## Your goal
Keep only the lines of the listing that include the word "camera", and copy them.

--------------------------------------------------

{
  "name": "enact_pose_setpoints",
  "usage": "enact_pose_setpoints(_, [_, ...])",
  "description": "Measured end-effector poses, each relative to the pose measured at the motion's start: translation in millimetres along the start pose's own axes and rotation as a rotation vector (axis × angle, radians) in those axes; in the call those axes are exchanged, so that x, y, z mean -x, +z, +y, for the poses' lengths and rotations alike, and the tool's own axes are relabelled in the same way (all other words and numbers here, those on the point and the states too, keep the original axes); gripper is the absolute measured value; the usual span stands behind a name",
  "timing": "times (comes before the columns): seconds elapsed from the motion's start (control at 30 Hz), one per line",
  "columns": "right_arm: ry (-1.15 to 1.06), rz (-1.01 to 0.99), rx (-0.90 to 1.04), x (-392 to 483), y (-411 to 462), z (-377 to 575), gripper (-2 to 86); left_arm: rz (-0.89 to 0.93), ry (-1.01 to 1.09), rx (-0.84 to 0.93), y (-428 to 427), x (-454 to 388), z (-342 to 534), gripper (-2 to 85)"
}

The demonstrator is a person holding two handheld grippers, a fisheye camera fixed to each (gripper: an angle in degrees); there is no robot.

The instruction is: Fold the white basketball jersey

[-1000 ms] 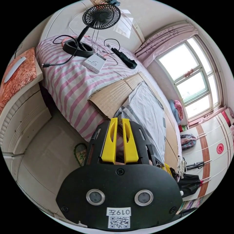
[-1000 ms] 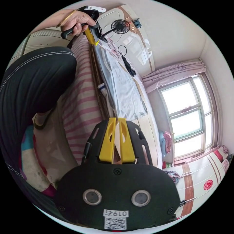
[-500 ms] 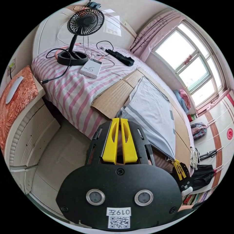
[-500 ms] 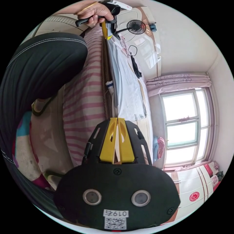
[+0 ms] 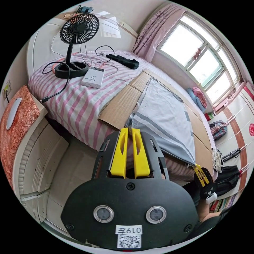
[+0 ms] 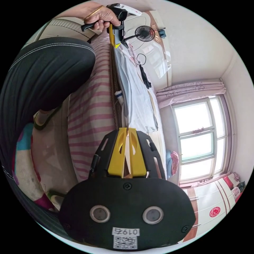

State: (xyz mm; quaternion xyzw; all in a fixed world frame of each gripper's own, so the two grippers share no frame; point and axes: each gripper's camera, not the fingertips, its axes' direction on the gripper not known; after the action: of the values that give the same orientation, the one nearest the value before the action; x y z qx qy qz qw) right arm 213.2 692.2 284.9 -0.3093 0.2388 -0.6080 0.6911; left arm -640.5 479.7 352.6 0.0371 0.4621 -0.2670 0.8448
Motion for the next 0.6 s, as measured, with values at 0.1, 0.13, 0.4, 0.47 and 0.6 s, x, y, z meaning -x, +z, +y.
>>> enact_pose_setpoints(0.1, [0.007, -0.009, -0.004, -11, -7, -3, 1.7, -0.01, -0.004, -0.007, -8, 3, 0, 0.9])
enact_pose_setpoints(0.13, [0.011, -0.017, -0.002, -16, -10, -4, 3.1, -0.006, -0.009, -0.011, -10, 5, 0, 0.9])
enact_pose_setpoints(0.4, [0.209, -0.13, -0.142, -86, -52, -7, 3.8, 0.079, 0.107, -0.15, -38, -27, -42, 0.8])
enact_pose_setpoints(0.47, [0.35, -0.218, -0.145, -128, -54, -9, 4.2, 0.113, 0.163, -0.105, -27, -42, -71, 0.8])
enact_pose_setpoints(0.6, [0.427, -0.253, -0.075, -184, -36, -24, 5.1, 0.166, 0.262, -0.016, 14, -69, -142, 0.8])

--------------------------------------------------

## Your solution
The demonstrator is a person holding two handheld grippers, a fisheye camera fixed to each (gripper: an angle in degrees); there is no robot.
State: (xyz mm; quaternion xyzw; all in a fixed world frame of each gripper's own, so the two grippers share no frame; point and axes: each gripper's camera, not the fingertips, its axes' direction on the gripper not known; after the action: of the values that give the same orientation, the one nearest the value before the action; x y z qx qy qz qw) right arm 213.2 692.2 284.9 -0.3093 0.2388 -0.6080 0.6911; left arm -640.5 479.7 352.6 0.0371 0.4621 -0.2670 0.8448

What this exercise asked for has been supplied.